Healthy & Easy Pumpkin Pie Recipe

Hello lovely person!

I meant to write and share this to the blog yesterday, but a spur of the moment breakfast plan, and a distracted afternoon later, meant I forgot to write this and share. I made a healthy Pumpkin Pie early last week and wanted to share my recipe with you! It is a dairy-free, sugar-free, and gluten-free Pumpkin Pie recipe! I will have my recipe down below. In addition to my recipe, there will be pictures of the final product of the pies I made. Plus, the link to the Pumpkin Pie recipe I used to make my own will be below as well. I hope you give this recipe a try and enjoy it!

Best wishes,

The Inspiring Hummingbird!

My Pumpkin Pie Recipe:


  • 2 eggs

  • 1 (16 ounces) can pumpkin puree

  • 1 (14 ounces) can sweetened condensed milk (I used homemade sweetened condensed almond milk)

  • 1 teaspoon pumpkin pie spice

  • 1 (9 inch) unbaked pie crust


  1. Follow the original recipe as stated.

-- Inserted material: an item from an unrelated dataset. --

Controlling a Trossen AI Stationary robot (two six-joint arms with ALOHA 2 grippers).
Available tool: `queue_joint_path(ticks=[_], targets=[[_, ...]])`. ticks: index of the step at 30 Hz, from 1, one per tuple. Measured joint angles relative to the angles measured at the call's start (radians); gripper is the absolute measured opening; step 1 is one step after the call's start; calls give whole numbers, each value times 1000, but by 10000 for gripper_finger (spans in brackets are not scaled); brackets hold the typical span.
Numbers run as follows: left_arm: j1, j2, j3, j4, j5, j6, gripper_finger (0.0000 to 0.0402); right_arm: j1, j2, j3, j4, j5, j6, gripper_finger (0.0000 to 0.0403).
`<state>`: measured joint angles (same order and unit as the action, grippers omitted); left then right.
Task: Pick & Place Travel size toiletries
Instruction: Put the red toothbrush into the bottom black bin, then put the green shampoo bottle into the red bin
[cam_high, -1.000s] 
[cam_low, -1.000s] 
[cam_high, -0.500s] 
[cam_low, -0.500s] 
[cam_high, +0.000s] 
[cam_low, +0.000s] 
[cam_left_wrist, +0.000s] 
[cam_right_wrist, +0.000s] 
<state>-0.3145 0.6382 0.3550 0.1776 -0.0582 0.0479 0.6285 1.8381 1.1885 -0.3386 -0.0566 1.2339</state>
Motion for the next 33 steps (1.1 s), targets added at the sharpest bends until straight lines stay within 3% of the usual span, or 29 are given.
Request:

Preheat oven to 425° F.

  2. Mix pumpkin, egg, pumpkin pie spice, and sweetened condensed milk together. Note: Let sweetened condensed milk cool some before adding if you are making it at home as I did. The recipe I used for this will be below.

  3. Make your pie crust and add it into a pie pan or muffin mold depending on your choice.

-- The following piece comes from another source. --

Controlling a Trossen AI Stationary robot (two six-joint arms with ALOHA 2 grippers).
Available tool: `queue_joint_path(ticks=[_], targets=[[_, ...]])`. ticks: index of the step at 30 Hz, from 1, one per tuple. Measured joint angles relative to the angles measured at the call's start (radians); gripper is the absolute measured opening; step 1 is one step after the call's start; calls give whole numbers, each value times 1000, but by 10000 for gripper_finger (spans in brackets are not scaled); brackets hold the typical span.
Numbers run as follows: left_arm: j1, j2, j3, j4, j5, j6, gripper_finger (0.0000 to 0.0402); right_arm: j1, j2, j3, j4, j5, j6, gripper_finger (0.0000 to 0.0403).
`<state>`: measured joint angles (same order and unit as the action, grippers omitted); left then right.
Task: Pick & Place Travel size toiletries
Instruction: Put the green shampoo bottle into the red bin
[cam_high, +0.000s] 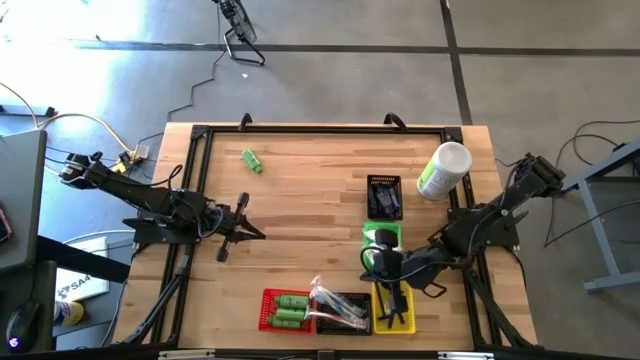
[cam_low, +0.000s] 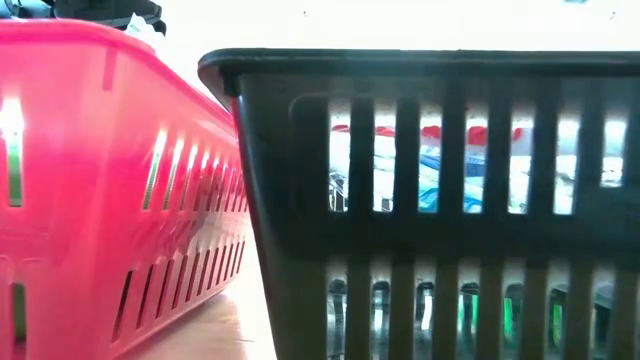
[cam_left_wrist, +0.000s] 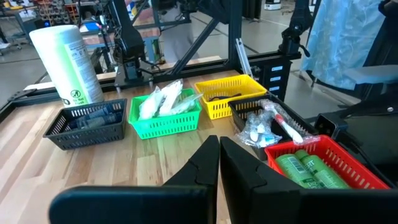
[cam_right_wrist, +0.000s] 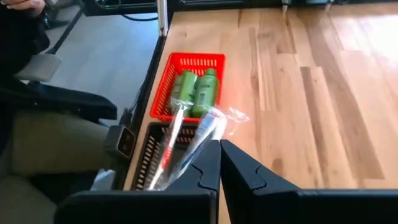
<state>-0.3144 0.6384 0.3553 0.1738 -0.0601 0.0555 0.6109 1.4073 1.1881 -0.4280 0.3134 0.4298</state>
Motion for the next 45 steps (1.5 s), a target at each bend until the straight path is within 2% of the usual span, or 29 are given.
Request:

  4. Add pumpkin pie base into your pie crust.

  5. Place in oven.

  6. After 7 and 1/2 minutes in the oven, cover using foil. Cook for another 7 and 1/2 minutes.

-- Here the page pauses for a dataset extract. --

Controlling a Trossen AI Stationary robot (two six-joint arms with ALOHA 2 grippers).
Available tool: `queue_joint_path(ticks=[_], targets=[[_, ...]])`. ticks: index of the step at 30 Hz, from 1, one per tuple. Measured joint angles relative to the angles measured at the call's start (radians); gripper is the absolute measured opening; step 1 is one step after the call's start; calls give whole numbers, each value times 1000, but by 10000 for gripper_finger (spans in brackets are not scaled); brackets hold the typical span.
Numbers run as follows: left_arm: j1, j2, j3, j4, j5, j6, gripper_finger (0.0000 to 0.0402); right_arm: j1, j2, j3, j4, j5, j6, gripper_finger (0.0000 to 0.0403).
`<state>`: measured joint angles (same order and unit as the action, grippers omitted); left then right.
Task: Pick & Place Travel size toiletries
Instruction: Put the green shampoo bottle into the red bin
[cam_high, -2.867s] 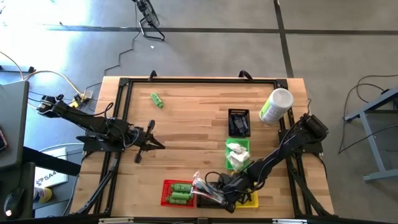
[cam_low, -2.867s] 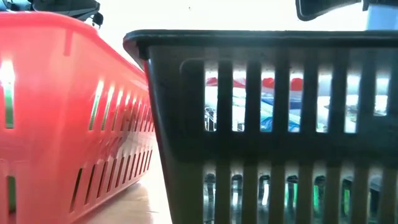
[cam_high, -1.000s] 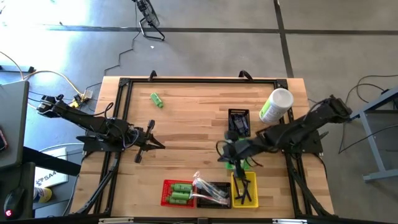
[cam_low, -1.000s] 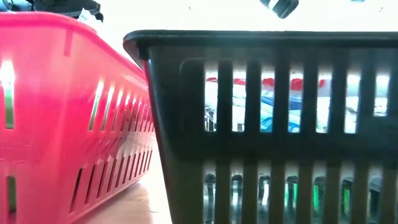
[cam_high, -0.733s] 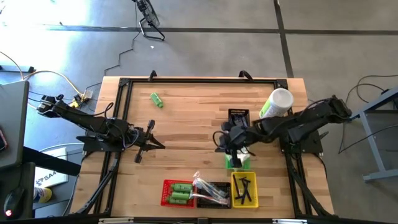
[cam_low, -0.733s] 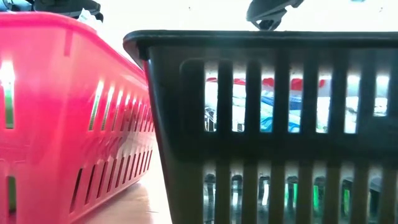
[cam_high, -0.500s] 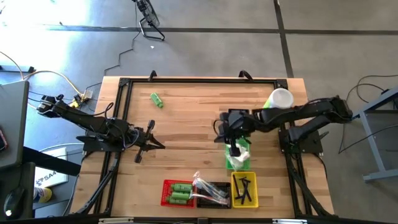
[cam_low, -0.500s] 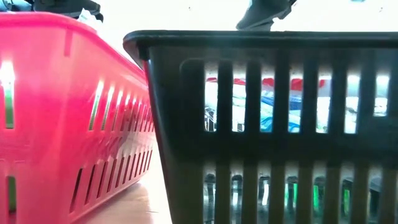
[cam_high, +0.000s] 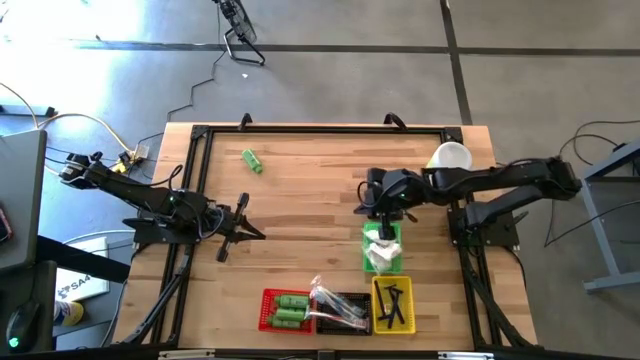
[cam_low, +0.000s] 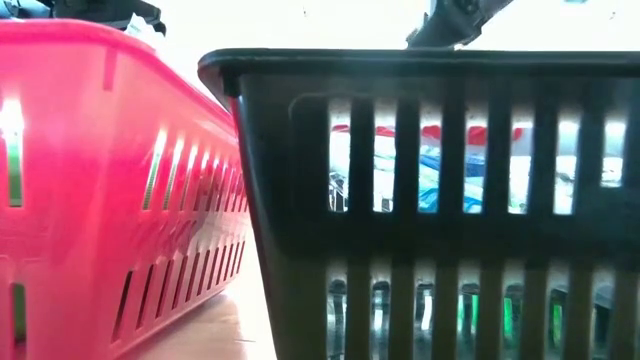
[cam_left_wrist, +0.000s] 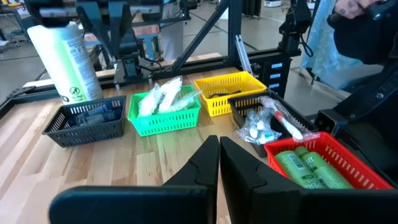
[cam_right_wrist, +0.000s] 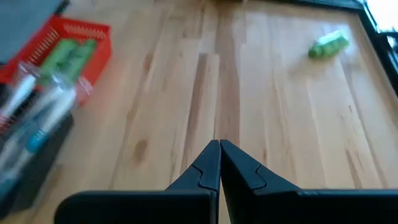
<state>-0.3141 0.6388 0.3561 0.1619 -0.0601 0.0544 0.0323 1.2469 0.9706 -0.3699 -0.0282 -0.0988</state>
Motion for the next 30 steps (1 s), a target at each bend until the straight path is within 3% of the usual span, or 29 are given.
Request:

  7. Reduce temperature to 350° F and cook covered for another 30 minutes. Checking every 10 minutes just in case it needs to come out sooner. Or cook until the filling is set.

Notes: I found 30 minutes to be the perfect cooking time for mine. I used an almond flour crust and covered it to help the crust not burn or get too dark while cooking. You can adjust the amount of your ingredients according to how much you need or don't need.

Pie Crust Recipe:


2 1/2 cups almond flour

1/2 cup Butter 8 TBSP Butter

1/4 tsp salt

1/4 cup ice water

1/4 teaspoon Honey


  1. Add all ingredients together into a bowl and mix well.

  2. Take the dough out and roll it out with your hands or with a rolling pin on a lightly floured surface.

  3. Using a cup or your hands cut the dough evenly with your hands or your cup and add into a well-greased pie tin or muffin tin.

  4. Cook your pie crust at 350*F for 10-12 minutes. Set a timer for 8 minutes and watch closely for the remaining 2-4 minutes.

Note: if you are cooking your pie shell empty, poke holes in the bottom using a fork. If you are adding filling to the pie, for example, for a Pumpkin Pie do not poke holes. Also, if you are adding a filling to your crust your cooking time will vary.

Sweetened Condensed Almond Milk Recipe:


2 cups of Almond Milk (I used Califia Farms Unsweetened Almond Coconut Milk)

2/3 cup sugar or honey (I used honey)

1 dash of Salt (Optional)

1tsp of vanilla extract (optional)


  1. Add everything to a medium-sized saucepan and gently bring up the heat to a boil while stirring.

  2. Once it reaches a boil, reduce the heat to a simmer (the lowest setting). Heat for about 1 hour, stirring every 15 minutes.

  3. Let cool and transfer to a mason jar and store in the refrigerator for up to a week.

Note: Or let cool enough and add directly to your recipe however much you need.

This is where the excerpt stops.